The two metabolic thyroid hormones share similar functions. Triiodothyronine and thyroxine increase the metabolic rate of almost all tissues and can increase the body’s basal metabolic rate by as much as 60% to 100%. These hormones also:
  • Increase protin synthesis(also enzyme synthesis);
  • Increase the size and number of mitochondria in most cells;
  • Promote rapid cellular uptake of glucose;
  • Enhance glycolysis and gluconeogenesis;
  • Enhance lipid mobilization, increasing FFA availability for oxidation.

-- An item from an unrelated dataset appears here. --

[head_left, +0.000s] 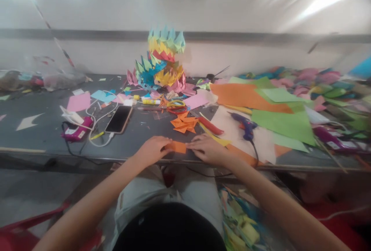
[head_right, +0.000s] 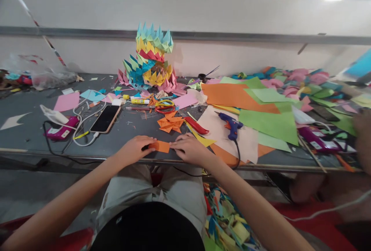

Release of thyrotropin(thyroid-stimulating hormone, or TSH) from the anterior pituitary increases during exercise. Thyroid-stimulating hormone controls the release of triiodothyronine and thyroxine, so the exercise-induced increase in TSH would be expected to stimulate the thyroid gland. Exercise does increase plasma thyroxine concentrations, but a delay occurs between the increase in TSH concentrations during exercise and the increase in TSH concentrations during exercise and the increase in plasma thyroxine concentration. Furthermore, during prolonged submaximal exercise, thyroxine concentrations remain relatively constant after a sharp initial increase as exercise begins, and triiodothyronine concentrations tend to decrease.

Adrenal glands

The adrenal glands are situated directly atop each kidney and are composed of the inner adrenal medulla and the outer adrenal cortex. The hormones secreted by these two parts are quite different, so we consider them separately. The adrenal medulla produces and releases two hormones, epinephrine and norepinephrine, which are collectively referred to as catecholamines. Because of its origin in the adrenal gland, a synonym for epinephrine is adrenaline. When the adrenal medulla is stimulated by the sympathetic nervous system, approximately 80% of its secretion is epinephrine and 20% is norepinephrine, although these percentages vary with different physiological conditions. The catecholamines have powerful effects similar to those of the sympathetic nervous system. Recall that these same catecholamines function as neurotransmitters in the sympathetic nervous system: however, the hormones’ effect last longer because these substances are removed from the blood relatively slowly compared to the quick reuptake and degradation of the neurotransmitters. These two hormones prepare a person for immediate action, often called the “fight-or-flight response”.
Although some of the specific actions of these two hormones differ, the two work together. Their combined effects include:
  • Increased heart rate and force of concentration;
  • Increased metabolic rate;
  • Increased glycogenolysis(breakdown of glycogen to glucose) in the liver and muscle;
  • Increased release of glucose and FFAs into the blood;
  • Redistribution of blood to the skeletal muscles(through vasodilatation of vessels supplying skeletal muscles and vasoconstriction of vessels to the skin and viscera);
  • Increased blood pressure;
  • Increased respiration.

Release of epinephrine and norepinephrine is affected by a wide variety of factors, including changes in body position, psychological stress, and exercise. Plasma concentrations of these hormones increase as individuals gradually increase their exercise intensity. Plasma norepinephrine concentrations increase markedly at work rates above 50% of VO2max, but epinephrine concentrations do not increase significantly until the exercise intensity exceeds 60% to 70% of VO2max. During long-duration steady-state activity of moderate intensity, blood concentrations of both hormones increase. When the exercise bout ends, epinephrine returns to resting concentrations within only a few minutes of recovery, but norepinephrine can remain elevated for several hours.
The adrenal cortex secretes more than 30 different steroid hormones, referred to as corticosteroids. These generally are classified into three major types: mineralocorticoids, glucocorticoids, and gonadocorticoids(sex hormones).
The glucocorticoids are essential components in the ability to adapt to external changes and stress. They also help maintain fairly consistent plasma glucose concentrations even when we go for long periods without ingesting food. Cortisol, also known as hydrocortisone, is the major corticosteroid. It is responsible for about 95% of all glucocorticoid activity in the body. Cortisol:
  • Stimulates gluconeogenesis to ensure an adequate fuel supply;
  • Increases mobilization of FFAs, making them more available as an energy source;
  • Decreases glucose utilization, sparing it for the brain;
  • Stimulates protein catabolism to release amino acids for use in repair, enzyme synthesis, and energy production;
  • Acts as an anti-inflammatory agent;
  • Depresses immune reactions;
  • Increases the vasoconstriction caused by epinephrine.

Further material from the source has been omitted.